To visualize our test data, I wrote a the following script using graphviz to create a chart. And my colleague Rowland add color to the graph so different node types will have different colors.

import json
import os
import uuid
from functools import lru_cache
from typing import Dict, List

import requests
import yaml
from graphviz import Digraph

def draw(nodes: List[Dict[str, str]], edges: List[Dict[str, str]], reverse=False):
    dot = Digraph('g', filename='btree.gv',
        node_attr={'shape': 'record'})

    node_id_to_submitter_id = {}
    for node in nodes:
        submitter_id = node.get("submitter_id")
        node_id = node.get("node_id")
        suffix = f":{node['gencode_version']}" if node.get("gencode_version") else ''

        if submitter_id and node_id:
            node_id_to_submitter_id[node_id] = submitter_id + suffix
        elif submitter_id:
            node_id_to_submitter_id[submitter_id] = submitter_id + suffix
        else:
            node_id_to_submitter_id[node_id] = node_id + suffix

    print(node_id_to_submitter_id)

    for node in nodes:
        n_id = node_id_to_submitter_id.get(node.get("node_id") or node.get("submitter_id"))
        # print(n_id, node.get("submitter_id"), node.get("node_id"))
        dot.node(n_id, fillcolor=get_color(node["label"]), style="filled")

    for edge in edges: 
        src = node_id_to_submitter_id.get(edge["src"]) or edge["src"]
        dst = node_id_to_submitter_id.get(edge["dst"]) or edge["dst"]
        # print(src, dst, edge['src'], edge['dst'])
        if reverse:
            dot.edge(dst, src)
        else:
            dot.edge(src, dst)

    return dot


def draw_yaml(yaml_raw):
    try:
        yaml_dict = yaml.load(yaml_raw)
    except yaml.scanner.ScannerError:
        yaml_dict = json.loads(yaml_raw)

    return draw(yaml_dict['nodes'], yaml_dict['edges'])


def draw_url(url):
    response = requests.get(url)
    print(response.status_code)
    return draw_yaml(response.content)



@lru_cache(maxsize=256)
def get_color(label: str) -> str:
    label = str(uuid.uuid5(UUID_NAMESPACE, label))
    label_color = hex(int("".join(map(str, map(ord, label)))) & 0x00FFFFFF)
    return "#{:f<6}".format(label_color[2:])

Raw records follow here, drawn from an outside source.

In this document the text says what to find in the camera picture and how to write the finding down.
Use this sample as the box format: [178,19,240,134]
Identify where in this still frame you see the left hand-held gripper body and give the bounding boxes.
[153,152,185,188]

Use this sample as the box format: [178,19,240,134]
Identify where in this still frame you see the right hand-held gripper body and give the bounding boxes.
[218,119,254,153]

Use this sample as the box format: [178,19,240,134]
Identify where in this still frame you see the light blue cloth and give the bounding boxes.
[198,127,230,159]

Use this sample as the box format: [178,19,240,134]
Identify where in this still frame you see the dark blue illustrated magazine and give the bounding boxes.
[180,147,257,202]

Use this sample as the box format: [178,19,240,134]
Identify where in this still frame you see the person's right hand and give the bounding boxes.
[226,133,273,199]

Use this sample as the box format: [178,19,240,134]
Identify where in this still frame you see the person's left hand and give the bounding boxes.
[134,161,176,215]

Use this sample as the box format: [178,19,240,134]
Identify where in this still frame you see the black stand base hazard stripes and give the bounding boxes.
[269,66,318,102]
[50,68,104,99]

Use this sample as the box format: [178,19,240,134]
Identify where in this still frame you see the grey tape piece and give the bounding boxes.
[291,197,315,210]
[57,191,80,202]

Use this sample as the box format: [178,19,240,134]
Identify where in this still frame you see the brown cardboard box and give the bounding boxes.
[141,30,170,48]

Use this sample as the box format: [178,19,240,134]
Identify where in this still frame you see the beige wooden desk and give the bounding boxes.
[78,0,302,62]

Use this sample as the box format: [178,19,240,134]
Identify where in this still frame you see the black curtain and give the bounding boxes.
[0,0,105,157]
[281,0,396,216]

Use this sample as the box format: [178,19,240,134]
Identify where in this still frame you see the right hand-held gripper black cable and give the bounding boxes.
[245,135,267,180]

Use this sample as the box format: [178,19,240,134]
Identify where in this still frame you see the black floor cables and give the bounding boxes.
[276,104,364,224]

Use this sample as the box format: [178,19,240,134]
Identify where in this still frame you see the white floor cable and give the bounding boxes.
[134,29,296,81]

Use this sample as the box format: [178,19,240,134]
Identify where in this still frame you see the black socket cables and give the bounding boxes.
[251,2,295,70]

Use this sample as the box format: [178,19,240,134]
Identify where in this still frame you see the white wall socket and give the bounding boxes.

UUID_NAMESPACE_SEED = os.getenv("UUID_NAMESPACE_SEED", "f0d2633b-cd8b-45ca-ae86-1d5c759ba0d1")
UUID_NAMESPACE = uuid.UUID("urn:uuid:{}".format(UUID_NAMESPACE_SEED), version=4)

It simply use dot.node(node_id) to add a node to the chart and dot.edge(src_node_id, dest_node_id) to add an edge to the chart.

Now the data above will be converted to the following chart:

gdc_dev_1585

This is much easier for developers to analyze the data and understanding the relationships between the nodes and edges in the data.

If the above example is not strong enough. Here is another picture. With so many nodes, it will be almost impracticle to understand and remember all the relationships by only reading the yaml file.

gdc_sample

This tool has made our developer work much more joyful.